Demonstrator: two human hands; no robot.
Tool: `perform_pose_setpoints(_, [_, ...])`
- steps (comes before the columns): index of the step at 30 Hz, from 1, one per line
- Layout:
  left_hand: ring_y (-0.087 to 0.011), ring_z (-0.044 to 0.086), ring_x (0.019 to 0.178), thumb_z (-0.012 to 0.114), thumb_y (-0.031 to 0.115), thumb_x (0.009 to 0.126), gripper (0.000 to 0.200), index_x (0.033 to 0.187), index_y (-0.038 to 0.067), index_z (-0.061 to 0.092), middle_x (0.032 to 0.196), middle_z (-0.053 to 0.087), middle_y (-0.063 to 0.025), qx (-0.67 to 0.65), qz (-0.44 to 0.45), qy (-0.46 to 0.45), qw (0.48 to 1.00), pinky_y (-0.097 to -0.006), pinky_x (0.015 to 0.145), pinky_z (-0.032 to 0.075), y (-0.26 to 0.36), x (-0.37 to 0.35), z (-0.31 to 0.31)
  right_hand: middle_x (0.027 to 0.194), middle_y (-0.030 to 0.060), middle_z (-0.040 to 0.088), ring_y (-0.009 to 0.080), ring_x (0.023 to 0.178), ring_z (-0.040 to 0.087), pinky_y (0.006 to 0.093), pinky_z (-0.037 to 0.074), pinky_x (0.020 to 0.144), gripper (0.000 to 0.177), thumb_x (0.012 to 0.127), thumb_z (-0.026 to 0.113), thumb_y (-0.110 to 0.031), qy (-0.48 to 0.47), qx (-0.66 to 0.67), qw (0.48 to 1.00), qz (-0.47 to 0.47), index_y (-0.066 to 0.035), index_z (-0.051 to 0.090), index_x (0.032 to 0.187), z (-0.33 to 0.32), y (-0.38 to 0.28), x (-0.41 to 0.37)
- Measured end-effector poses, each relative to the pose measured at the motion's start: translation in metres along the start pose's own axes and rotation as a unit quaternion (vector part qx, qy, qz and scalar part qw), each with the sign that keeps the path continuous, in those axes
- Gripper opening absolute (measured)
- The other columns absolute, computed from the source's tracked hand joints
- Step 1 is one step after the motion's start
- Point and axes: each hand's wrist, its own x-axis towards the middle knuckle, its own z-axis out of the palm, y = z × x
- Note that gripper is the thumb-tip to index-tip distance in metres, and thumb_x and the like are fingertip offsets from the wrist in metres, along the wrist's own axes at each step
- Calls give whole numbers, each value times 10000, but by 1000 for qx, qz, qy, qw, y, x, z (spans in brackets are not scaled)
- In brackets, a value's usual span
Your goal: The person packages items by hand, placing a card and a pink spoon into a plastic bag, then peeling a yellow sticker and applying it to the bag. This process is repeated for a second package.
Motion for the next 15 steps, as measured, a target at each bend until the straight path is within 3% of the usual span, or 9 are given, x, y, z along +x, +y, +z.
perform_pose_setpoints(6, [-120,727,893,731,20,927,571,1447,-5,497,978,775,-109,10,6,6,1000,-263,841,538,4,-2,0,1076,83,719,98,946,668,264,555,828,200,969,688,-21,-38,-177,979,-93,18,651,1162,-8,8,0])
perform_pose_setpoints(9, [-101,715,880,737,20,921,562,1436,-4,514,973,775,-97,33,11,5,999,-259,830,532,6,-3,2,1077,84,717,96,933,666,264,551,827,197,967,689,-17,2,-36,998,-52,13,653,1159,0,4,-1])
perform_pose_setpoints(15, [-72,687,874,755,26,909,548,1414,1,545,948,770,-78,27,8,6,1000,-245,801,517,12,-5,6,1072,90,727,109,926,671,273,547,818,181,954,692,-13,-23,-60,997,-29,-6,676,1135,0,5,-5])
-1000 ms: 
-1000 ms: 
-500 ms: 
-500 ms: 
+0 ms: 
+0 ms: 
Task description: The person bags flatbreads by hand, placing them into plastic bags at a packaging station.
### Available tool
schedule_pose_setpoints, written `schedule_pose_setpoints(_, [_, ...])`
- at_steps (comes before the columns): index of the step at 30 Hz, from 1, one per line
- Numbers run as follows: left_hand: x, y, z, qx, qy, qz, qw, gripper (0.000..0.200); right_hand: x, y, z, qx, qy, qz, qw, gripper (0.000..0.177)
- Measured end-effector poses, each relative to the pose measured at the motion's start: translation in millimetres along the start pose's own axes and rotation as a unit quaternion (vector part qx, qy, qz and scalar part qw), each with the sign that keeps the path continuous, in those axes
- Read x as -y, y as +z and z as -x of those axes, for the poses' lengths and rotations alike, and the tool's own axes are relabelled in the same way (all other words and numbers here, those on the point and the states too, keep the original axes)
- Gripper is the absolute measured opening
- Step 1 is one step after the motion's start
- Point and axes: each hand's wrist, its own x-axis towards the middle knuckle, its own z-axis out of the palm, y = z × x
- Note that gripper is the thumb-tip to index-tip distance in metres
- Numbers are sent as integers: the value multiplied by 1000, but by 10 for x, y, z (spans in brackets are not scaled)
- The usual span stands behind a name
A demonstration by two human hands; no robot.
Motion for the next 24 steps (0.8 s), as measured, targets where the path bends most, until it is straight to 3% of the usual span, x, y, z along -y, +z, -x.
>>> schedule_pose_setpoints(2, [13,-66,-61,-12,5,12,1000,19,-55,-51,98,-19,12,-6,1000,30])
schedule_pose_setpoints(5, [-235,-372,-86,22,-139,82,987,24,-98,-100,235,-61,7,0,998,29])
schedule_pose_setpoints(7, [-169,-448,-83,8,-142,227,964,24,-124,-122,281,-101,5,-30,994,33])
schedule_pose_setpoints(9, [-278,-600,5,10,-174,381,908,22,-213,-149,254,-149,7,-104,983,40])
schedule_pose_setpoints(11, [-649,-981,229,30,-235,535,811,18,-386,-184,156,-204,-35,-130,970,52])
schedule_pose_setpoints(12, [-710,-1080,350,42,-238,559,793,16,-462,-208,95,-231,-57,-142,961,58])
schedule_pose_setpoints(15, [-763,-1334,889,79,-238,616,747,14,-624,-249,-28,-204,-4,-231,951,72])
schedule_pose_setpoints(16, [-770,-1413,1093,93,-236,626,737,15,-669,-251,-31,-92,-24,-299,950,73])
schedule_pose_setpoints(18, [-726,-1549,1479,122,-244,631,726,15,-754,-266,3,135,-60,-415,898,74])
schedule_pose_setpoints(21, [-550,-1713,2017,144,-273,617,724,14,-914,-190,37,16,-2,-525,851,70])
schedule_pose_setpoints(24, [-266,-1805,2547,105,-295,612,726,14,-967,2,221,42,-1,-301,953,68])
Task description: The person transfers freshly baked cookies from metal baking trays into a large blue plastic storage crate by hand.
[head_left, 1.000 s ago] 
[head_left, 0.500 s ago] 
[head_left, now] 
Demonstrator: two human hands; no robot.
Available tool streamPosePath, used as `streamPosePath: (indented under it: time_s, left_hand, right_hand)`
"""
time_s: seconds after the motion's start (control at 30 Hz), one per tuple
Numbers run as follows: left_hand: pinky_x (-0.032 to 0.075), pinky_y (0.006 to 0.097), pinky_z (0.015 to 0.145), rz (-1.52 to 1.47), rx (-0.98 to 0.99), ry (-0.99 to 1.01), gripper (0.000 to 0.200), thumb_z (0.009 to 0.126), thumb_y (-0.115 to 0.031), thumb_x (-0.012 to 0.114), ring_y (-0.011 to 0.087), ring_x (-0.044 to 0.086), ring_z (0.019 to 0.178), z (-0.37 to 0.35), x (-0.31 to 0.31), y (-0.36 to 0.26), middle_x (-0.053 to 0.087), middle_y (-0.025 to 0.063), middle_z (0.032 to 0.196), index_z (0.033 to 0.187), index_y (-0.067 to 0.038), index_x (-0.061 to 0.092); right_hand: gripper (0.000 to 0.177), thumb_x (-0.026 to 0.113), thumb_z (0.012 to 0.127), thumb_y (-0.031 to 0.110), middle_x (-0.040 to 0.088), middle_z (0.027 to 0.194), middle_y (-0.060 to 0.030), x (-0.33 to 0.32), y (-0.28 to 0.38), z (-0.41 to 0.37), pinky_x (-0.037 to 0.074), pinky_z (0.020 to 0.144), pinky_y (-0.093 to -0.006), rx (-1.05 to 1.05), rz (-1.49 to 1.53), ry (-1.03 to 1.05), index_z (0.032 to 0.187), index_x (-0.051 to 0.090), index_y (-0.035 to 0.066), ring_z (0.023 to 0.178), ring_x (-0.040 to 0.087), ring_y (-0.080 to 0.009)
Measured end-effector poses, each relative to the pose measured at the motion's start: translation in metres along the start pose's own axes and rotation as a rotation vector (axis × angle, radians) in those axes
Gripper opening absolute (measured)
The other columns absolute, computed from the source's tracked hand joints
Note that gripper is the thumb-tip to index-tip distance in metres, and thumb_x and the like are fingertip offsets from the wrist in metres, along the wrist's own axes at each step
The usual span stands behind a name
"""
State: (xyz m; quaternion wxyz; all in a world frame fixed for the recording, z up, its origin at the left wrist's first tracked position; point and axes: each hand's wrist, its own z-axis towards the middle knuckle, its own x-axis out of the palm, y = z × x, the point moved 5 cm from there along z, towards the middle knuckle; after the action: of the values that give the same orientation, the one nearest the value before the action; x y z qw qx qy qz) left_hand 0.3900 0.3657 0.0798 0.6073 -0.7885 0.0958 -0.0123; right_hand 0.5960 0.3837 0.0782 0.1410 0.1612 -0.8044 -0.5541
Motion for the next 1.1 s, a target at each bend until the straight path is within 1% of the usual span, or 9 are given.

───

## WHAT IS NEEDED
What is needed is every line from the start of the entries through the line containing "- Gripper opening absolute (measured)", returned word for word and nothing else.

## TASK SOLUTION
Demonstrator: two human hands; no robot.
Tool: `perform_pose_setpoints(_, [_, ...])`
- steps (comes before the columns): index of the step at 30 Hz, from 1, one per line
- Layout:
  left_hand: ring_y (-0.087 to 0.011), ring_z (-0.044 to 0.086), ring_x (0.019 to 0.178), thumb_z (-0.012 to 0.114), thumb_y (-0.031 to 0.115), thumb_x (0.009 to 0.126), gripper (0.000 to 0.200), index_x (0.033 to 0.187), index_y (-0.038 to 0.067), index_z (-0.061 to 0.092), middle_x (0.032 to 0.196), middle_z (-0.053 to 0.087), middle_y (-0.063 to 0.025), qx (-0.67 to 0.65), qz (-0.44 to 0.45), qy (-0.46 to 0.45), qw (0.48 to 1.00), pinky_y (-0.097 to -0.006), pinky_x (0.015 to 0.145), pinky_z (-0.032 to 0.075), y (-0.26 to 0.36), x (-0.37 to 0.35), z (-0.31 to 0.31)
  right_hand: middle_x (0.027 to 0.194), middle_y (-0.030 to 0.060), middle_z (-0.040 to 0.088), ring_y (-0.009 to 0.080), ring_x (0.023 to 0.178), ring_z (-0.040 to 0.087), pinky_y (0.006 to 0.093), pinky_z (-0.037 to 0.074), pinky_x (0.020 to 0.144), gripper (0.000 to 0.177), thumb_x (0.012 to 0.127), thumb_z (-0.026 to 0.113), thumb_y (-0.110 to 0.031), qy (-0.48 to 0.47), qx (-0.66 to 0.67), qw (0.48 to 1.00), qz (-0.47 to 0.47), index_y (-0.066 to 0.035), index_z (-0.051 to 0.090), index_x (0.032 to 0.187), z (-0.33 to 0.32), y (-0.38 to 0.28), x (-0.41 to 0.37)
- Measured end-effector poses, each relative to the pose measured at the motion's start: translation in metres along the start pose's own axes and rotation as a unit quaternion (vector part qx, qy, qz and scalar part qw), each with the sign that keeps the path continuous, in those axes
- Gripper opening absolute (measured)

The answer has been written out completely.